● Exercise objective
Below are the records. Retype exactly the lines between the lines holding "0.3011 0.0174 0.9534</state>" and "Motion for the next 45", inclusive.

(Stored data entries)
---*---

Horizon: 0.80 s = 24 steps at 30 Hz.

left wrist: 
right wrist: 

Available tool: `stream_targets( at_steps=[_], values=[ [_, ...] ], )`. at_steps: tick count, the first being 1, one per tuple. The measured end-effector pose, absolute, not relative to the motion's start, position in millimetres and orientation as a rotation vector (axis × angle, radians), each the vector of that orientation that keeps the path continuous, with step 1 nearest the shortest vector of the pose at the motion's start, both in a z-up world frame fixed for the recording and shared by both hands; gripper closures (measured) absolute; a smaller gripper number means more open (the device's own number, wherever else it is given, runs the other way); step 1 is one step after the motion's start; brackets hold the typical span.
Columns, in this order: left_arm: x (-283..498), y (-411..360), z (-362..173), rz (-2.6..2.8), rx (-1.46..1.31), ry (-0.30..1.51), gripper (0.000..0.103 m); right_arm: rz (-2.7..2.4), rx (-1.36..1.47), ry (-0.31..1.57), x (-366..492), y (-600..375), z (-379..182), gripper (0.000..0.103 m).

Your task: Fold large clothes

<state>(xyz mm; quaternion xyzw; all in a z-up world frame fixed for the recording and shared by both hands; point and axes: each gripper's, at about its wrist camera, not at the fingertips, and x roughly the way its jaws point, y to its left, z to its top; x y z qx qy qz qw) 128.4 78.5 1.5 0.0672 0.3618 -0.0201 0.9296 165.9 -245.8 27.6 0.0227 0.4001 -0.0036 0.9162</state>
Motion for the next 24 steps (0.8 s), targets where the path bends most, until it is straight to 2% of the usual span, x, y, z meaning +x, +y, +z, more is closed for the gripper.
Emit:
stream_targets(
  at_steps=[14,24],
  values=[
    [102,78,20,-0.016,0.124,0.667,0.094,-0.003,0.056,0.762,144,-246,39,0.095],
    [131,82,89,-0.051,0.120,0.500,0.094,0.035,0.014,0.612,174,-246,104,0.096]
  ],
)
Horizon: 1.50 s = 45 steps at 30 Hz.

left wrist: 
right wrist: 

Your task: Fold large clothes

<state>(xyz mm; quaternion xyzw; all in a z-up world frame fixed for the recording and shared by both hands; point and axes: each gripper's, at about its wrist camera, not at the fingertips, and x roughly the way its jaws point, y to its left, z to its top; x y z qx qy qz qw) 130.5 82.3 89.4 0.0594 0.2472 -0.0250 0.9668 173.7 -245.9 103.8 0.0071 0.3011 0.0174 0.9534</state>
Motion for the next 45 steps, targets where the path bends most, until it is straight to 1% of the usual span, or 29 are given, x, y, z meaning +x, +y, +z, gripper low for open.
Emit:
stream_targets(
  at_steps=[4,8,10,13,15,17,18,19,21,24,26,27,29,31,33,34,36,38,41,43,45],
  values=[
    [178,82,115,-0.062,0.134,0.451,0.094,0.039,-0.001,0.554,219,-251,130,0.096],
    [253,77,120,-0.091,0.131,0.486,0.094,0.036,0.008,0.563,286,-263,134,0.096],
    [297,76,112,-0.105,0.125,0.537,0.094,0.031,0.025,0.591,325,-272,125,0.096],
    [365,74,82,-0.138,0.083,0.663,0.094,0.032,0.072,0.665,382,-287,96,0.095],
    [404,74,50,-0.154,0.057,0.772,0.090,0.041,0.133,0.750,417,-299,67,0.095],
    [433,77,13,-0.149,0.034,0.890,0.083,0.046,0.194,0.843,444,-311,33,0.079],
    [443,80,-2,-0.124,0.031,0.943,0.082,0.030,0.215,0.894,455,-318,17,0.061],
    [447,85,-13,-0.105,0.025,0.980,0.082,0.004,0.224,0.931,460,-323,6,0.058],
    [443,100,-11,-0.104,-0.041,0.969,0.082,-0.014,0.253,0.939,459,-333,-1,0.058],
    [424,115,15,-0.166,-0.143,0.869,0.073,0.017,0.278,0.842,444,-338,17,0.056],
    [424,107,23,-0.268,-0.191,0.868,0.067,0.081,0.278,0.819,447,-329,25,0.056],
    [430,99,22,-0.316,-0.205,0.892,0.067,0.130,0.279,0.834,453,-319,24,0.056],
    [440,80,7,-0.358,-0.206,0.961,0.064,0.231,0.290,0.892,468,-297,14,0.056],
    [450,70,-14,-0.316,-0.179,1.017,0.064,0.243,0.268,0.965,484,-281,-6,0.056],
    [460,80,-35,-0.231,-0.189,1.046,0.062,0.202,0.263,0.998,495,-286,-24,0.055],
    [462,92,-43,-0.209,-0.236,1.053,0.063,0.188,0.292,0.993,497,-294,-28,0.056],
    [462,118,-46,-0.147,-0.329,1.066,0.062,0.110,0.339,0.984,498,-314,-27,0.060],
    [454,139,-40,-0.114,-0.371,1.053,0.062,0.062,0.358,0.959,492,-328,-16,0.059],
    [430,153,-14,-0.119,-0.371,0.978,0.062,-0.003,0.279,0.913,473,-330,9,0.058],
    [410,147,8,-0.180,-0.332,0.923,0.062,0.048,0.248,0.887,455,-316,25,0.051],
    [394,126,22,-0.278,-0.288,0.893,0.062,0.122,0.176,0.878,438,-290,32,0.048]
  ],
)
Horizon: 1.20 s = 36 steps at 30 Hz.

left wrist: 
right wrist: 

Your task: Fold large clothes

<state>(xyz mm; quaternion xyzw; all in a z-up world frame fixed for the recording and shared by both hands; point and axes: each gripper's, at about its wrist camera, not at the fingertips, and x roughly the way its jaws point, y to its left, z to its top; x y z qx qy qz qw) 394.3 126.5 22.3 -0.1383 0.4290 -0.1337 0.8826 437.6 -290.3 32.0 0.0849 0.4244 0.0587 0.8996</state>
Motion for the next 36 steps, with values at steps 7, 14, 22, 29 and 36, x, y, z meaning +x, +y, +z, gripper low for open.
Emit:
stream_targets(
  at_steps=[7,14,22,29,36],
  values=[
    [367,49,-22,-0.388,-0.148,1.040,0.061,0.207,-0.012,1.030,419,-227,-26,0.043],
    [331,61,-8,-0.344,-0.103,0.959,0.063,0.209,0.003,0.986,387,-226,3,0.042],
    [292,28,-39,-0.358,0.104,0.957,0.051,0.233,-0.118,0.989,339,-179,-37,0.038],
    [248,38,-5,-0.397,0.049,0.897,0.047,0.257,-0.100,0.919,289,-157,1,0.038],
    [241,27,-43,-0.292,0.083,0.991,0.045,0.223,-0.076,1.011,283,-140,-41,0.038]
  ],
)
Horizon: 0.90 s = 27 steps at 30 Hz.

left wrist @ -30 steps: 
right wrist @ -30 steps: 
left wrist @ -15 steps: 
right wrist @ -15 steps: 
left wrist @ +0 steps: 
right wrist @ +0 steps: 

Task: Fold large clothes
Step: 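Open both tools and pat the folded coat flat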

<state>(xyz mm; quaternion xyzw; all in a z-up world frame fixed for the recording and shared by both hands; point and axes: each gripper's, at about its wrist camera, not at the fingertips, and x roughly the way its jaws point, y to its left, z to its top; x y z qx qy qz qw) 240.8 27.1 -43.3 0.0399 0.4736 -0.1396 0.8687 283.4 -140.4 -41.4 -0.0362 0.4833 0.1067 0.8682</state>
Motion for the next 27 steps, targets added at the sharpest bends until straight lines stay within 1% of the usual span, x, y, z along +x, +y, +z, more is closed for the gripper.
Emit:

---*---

● Result for this task
<state>(xyz mm; quaternion xyzw; all in a z-up world frame fixed for the recording and shared by both hands; point and axes: each gripper's, at about its wrist camera, not at the fingertips, and x roughly the way its jaws point, y to its left, z to its top; x y z qx qy qz qw) 130.5 82.3 89.4 0.0594 0.2472 -0.0250 0.9668 173.7 -245.9 103.8 0.0071 0.3011 0.0174 0.9534</state>
Motion for the next 45 steps, targets where the path bends most, until it is straight to 1% of the usual span, or 29 are given, x, y, z meaning +x, +y, +z, gripper low for open.

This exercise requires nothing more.